*WHAT IS NEEDED*
Below are some entries. Count how many of their lines include "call", then give that number only.

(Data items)
▼

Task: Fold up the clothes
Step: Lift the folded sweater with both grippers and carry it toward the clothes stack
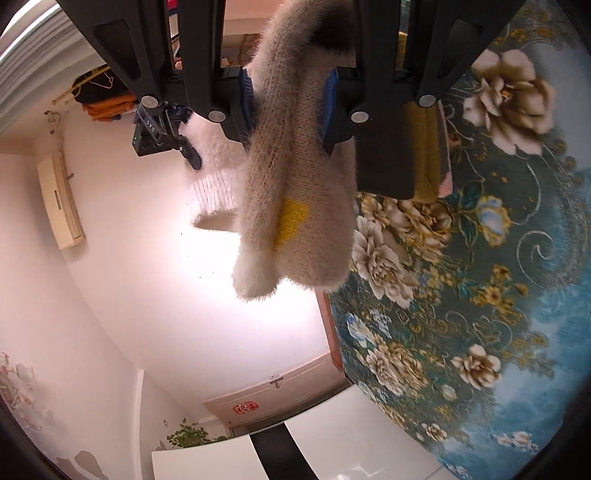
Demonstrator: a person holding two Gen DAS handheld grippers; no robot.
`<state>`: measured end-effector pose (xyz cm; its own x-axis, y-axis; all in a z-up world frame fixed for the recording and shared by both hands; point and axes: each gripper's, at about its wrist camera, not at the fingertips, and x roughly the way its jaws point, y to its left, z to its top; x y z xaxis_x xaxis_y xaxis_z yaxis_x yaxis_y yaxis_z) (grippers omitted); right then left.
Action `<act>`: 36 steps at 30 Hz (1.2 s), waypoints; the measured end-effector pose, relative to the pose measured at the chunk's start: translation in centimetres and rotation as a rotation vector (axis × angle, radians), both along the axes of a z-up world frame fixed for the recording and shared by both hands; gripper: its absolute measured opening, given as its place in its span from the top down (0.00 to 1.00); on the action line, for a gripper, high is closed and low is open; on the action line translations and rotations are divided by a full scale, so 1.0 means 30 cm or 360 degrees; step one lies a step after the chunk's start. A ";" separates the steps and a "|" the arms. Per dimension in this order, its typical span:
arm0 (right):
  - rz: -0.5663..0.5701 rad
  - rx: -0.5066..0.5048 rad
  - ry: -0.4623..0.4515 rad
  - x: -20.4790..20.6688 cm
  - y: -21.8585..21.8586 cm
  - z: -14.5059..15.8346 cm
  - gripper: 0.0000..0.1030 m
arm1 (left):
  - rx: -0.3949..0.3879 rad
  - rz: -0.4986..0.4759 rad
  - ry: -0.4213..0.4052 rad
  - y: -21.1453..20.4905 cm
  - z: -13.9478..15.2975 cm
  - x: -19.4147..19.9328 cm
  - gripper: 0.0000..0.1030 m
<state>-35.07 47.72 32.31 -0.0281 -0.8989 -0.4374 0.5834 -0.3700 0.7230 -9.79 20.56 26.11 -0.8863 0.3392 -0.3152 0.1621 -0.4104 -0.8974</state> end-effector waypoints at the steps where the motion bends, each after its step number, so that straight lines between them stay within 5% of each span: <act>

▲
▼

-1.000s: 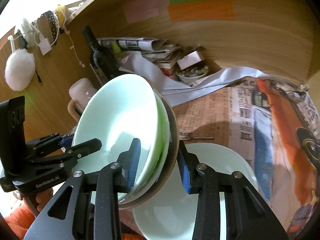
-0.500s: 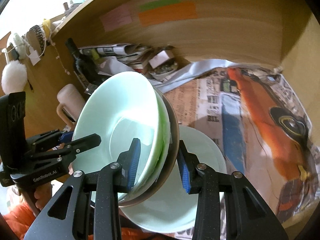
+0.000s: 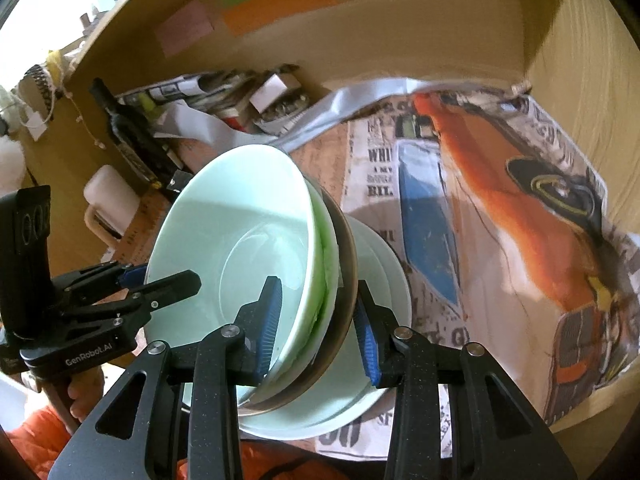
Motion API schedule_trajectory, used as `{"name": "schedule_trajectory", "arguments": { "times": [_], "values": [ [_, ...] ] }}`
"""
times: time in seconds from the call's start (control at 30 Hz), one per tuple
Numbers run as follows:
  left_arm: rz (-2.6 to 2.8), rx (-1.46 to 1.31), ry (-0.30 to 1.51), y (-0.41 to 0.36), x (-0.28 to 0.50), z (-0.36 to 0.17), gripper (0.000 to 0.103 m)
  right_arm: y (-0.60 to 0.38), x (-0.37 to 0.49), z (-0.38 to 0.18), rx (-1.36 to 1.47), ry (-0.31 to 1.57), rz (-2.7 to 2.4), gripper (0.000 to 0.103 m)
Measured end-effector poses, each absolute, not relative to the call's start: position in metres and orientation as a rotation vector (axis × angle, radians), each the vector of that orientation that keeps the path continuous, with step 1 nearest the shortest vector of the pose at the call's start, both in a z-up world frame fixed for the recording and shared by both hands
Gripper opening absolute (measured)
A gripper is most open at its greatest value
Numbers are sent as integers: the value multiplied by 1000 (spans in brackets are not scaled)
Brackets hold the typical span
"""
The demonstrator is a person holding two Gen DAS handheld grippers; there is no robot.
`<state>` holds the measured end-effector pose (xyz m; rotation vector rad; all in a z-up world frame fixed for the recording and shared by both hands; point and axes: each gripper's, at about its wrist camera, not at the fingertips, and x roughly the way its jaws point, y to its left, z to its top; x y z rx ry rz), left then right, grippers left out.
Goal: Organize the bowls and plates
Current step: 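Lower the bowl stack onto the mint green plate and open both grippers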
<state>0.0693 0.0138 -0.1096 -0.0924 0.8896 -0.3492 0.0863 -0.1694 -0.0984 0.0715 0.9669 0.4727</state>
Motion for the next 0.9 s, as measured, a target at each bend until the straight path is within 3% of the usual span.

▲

*WRITTEN ANSWER*
2